The officers wrote pages of notes. Then Barry took them to speak to several children of different ages so they could see for themselves. When they were back in Barry’s office, they agreed that something was definitely not right about those kids, but they didn’t recognise the symptoms. If it was a drug-induced state then it was unlike anything they had come across before. But then new types were being introduced on the street all the time. Perhaps this was yet another new concoction. They would take the jars to be analysed. If it was proven to be an illegal substance then immediate action would be taken and every child would have to undergo a medical to assess what damage, if any, had been done and receive appropriate treatment.

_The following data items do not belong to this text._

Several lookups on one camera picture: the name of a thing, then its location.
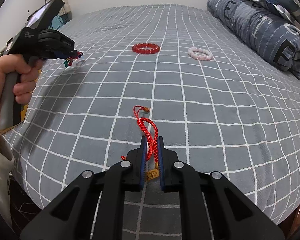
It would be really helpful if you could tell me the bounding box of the pale pink bead bracelet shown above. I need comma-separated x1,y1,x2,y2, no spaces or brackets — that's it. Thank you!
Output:
187,47,213,61

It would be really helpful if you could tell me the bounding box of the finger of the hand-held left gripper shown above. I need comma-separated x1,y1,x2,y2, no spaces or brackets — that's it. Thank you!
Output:
54,49,77,61

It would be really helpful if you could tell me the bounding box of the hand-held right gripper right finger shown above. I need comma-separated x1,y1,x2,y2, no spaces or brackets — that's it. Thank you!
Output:
157,136,285,240

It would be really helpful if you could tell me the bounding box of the red cord bracelet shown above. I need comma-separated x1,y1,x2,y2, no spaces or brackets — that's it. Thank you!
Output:
120,106,158,182

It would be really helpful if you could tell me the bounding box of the blue and orange cardboard box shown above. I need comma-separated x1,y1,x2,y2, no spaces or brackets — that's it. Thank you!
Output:
0,69,42,133

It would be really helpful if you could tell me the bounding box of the grey checked pillow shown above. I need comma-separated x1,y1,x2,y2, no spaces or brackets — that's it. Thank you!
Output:
255,0,300,34

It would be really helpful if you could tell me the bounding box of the folded blue printed quilt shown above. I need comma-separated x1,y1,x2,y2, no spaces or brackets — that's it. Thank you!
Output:
206,0,300,83

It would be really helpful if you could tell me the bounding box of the multicolour bead bracelet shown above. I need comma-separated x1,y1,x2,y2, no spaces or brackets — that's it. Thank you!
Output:
64,51,83,68

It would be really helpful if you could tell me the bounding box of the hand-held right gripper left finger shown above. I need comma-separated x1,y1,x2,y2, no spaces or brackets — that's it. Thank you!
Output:
19,135,148,240

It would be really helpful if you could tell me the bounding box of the beige curtain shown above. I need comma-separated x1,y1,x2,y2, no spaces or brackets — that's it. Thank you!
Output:
49,0,73,23

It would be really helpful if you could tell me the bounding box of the red bead bracelet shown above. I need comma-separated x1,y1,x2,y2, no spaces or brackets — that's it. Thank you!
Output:
132,43,161,55

“What a bloody mess,” Barry muttered.

“Isn’t it just, Sir,” the female officer said critically. “And this Mr Ismus is the one you think is doing the dealing?”

Barry nodded. “That’s what my head of maths believes,” he said. “Some hippy biker bloke, according to him. Operates from a beaten-up Volkswagen camper, so Mr Baxter tells me.”

“Shouldn’t be too difficult to trace if he’s still round here,” the policewoman said. “We’ll be in touch as soon as there’s any news.”

“I won’t be here after today,” Barry told her. “I’m leaving the school. There’ll be a new Headteacher taking over next week.”

The woman stared at him, stony-faced. “Good thing too if you ask me,” she commented. “You’ve got a duty of care to these children and you’ve let them down abysmally. If I had kids, I wouldn’t send them to this place. You should be ashamed of yourself, Mr Milligan.”